## YOUR OBJECTIVE
Please repeat the lines below exactly. Begin with the line containing "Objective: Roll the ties" and go on through the line containing "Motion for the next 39".

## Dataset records
——————
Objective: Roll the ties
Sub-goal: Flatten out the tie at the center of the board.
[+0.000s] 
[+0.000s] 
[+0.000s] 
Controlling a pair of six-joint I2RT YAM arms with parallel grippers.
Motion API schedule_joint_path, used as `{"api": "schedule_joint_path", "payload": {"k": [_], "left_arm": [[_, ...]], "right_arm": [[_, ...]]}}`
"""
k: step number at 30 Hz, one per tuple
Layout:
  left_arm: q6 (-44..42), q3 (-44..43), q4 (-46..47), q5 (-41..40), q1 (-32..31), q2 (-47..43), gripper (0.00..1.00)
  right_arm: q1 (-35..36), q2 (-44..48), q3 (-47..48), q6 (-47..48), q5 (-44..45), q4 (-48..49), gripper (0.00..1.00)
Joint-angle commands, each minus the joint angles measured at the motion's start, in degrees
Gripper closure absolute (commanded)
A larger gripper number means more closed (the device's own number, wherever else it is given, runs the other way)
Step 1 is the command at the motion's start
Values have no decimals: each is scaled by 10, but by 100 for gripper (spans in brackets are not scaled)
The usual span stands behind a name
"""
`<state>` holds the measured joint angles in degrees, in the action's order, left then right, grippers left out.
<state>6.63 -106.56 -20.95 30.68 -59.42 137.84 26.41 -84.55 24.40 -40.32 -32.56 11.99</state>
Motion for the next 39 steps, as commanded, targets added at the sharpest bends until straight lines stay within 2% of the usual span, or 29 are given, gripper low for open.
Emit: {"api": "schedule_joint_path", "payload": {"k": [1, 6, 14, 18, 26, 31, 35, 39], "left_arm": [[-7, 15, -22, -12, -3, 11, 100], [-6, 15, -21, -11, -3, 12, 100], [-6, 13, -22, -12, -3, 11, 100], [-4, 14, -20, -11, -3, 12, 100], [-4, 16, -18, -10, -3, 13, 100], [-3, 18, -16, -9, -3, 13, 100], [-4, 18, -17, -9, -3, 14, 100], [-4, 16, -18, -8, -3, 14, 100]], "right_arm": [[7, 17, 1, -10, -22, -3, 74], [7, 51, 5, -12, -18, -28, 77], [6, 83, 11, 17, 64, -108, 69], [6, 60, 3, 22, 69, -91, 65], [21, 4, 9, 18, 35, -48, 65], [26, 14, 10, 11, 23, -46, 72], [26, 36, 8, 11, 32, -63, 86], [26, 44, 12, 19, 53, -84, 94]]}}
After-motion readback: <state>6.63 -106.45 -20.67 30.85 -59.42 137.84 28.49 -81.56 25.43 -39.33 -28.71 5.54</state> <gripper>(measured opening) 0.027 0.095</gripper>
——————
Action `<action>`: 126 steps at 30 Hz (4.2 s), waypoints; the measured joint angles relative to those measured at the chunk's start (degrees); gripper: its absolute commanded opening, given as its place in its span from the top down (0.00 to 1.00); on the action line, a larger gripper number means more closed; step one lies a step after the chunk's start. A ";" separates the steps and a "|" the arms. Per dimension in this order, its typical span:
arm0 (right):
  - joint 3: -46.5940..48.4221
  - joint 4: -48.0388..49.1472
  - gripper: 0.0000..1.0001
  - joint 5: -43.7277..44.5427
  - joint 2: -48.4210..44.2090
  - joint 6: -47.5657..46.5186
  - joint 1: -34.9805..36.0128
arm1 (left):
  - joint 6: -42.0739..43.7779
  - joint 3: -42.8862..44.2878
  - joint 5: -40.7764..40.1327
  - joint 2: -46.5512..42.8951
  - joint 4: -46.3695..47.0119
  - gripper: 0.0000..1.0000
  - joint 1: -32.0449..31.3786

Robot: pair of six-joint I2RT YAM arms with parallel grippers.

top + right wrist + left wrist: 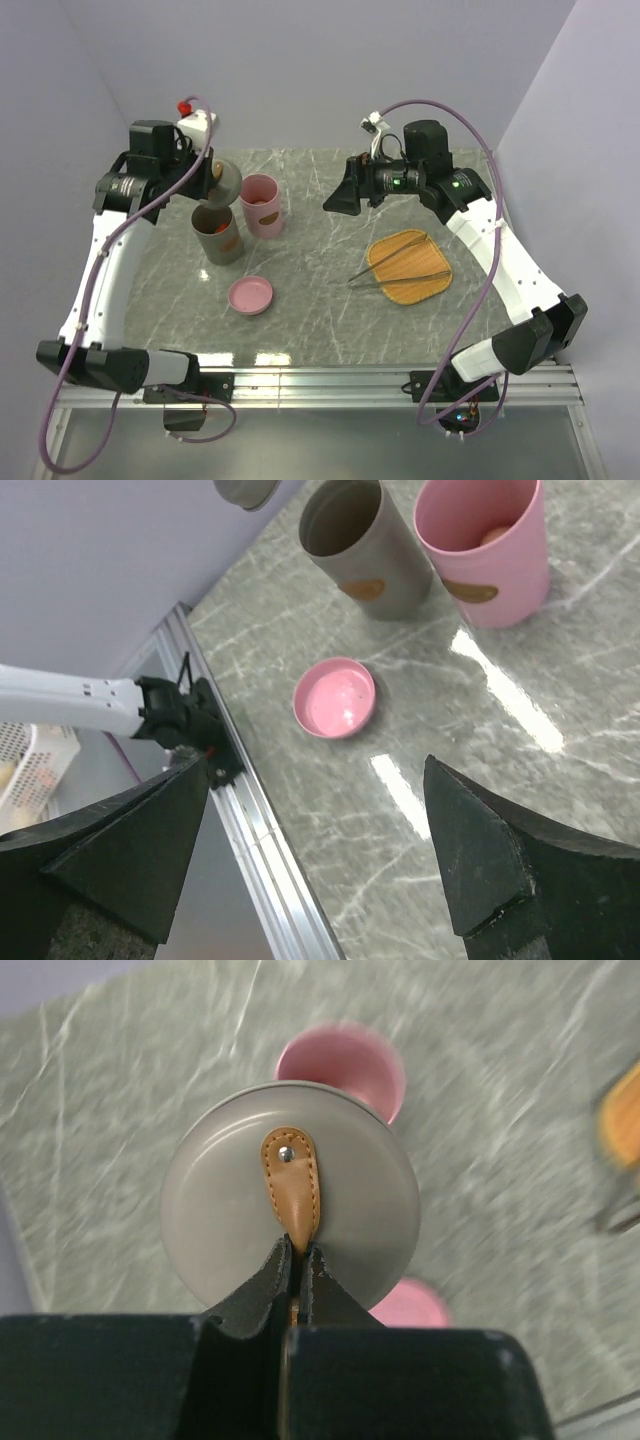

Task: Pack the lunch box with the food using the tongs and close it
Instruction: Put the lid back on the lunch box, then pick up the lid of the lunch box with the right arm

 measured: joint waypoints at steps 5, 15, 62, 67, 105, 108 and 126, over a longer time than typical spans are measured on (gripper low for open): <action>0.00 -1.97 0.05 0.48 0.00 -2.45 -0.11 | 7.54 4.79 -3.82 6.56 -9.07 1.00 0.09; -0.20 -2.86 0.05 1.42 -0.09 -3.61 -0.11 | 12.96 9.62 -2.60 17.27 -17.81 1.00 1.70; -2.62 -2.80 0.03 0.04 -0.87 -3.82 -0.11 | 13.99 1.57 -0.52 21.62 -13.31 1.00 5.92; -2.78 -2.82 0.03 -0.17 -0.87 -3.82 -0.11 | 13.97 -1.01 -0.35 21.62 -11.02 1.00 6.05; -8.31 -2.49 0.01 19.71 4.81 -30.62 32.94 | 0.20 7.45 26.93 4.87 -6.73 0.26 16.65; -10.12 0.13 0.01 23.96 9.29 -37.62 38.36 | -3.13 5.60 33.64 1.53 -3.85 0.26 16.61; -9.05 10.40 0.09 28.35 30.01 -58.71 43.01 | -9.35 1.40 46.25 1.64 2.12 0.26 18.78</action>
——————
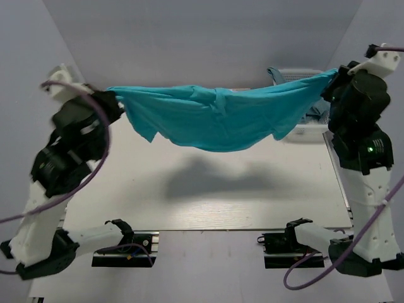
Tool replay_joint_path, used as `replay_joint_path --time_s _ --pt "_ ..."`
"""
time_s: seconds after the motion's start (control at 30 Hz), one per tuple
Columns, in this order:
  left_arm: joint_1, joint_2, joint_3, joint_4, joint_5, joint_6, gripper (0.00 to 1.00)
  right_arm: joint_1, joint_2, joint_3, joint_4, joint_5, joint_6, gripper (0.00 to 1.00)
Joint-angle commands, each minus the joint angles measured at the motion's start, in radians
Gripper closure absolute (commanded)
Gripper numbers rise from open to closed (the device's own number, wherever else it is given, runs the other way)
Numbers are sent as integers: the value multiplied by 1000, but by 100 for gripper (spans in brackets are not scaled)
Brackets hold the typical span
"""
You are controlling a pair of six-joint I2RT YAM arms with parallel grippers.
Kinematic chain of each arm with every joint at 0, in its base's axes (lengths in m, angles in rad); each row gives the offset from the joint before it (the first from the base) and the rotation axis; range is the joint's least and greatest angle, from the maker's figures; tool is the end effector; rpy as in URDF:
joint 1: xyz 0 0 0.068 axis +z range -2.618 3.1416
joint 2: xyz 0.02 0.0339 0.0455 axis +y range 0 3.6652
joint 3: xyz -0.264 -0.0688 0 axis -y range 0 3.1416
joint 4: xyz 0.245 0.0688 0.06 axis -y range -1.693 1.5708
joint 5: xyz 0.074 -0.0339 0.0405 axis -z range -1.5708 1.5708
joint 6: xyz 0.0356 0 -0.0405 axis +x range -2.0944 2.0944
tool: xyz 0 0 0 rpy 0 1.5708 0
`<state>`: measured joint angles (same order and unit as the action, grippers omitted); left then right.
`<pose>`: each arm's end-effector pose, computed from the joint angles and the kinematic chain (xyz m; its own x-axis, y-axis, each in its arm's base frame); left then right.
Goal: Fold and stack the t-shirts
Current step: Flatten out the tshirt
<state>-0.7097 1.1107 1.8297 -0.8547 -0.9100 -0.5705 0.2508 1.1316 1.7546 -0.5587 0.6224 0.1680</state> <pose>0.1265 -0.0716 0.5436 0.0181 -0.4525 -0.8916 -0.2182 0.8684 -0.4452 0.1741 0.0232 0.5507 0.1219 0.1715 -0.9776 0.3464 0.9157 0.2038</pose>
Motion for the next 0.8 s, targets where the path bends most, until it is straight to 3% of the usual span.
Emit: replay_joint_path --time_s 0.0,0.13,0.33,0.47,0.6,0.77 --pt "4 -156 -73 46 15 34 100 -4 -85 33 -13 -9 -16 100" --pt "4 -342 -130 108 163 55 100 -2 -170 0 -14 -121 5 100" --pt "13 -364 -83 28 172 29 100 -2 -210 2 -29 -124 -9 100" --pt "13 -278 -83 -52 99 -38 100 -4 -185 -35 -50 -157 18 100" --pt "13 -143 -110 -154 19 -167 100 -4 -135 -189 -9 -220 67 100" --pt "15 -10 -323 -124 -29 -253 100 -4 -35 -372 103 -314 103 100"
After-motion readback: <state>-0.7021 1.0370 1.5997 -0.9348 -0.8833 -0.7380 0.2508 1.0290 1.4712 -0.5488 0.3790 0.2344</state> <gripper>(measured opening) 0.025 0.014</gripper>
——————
## ANSWER SECTION
Objective: Roll the ties
Sub-goal: Flatten out the tie at the center of the board.
[+0.000s] 
[+0.000s] 
[+0.000s] 
Controlling a pair of six-joint I2RT YAM arms with parallel grippers.
Motion API schedule_joint_path, used as `{"api": "schedule_joint_path", "payload": {"k": [_], "left_arm": [[_, ...]], "right_arm": [[_, ...]]}}`
"""
k: step number at 30 Hz, one per tuple
Layout:
  left_arm: q6 (-44..42), q3 (-44..43), q4 (-46..47), q5 (-41..40), q1 (-32..31), q2 (-47..43), gripper (0.00..1.00)
  right_arm: q1 (-35..36), q2 (-44..48), q3 (-47..48), q6 (-47..48), q5 (-44..45), q4 (-48..49), gripper (0.00..1.00)
Joint-angle commands, each minus the joint angles measured at the motion's start, in degrees
Gripper closure absolute (commanded)
A larger gripper number means more closed (the device's own number, wherever else it is given, runs the other way)
Step 1 is the command at the motion's start
Values have no decimals: each is scaled by 10, but by 100 for gripper (spans in brackets are not scaled)
The usual span stands behind a name
"""
`<state>` holds the measured joint angles in degrees, in the action's order, left then right, grippers left out.
<state>6.63 -106.56 -20.95 30.68 -59.42 137.84 26.41 -84.55 24.40 -40.32 -32.56 11.99</state>
Motion for the next 39 steps, as commanded, targets added at the sharpest bends until straight lines stay within 2% of the usual span, or 29 are given, gripper low for open.

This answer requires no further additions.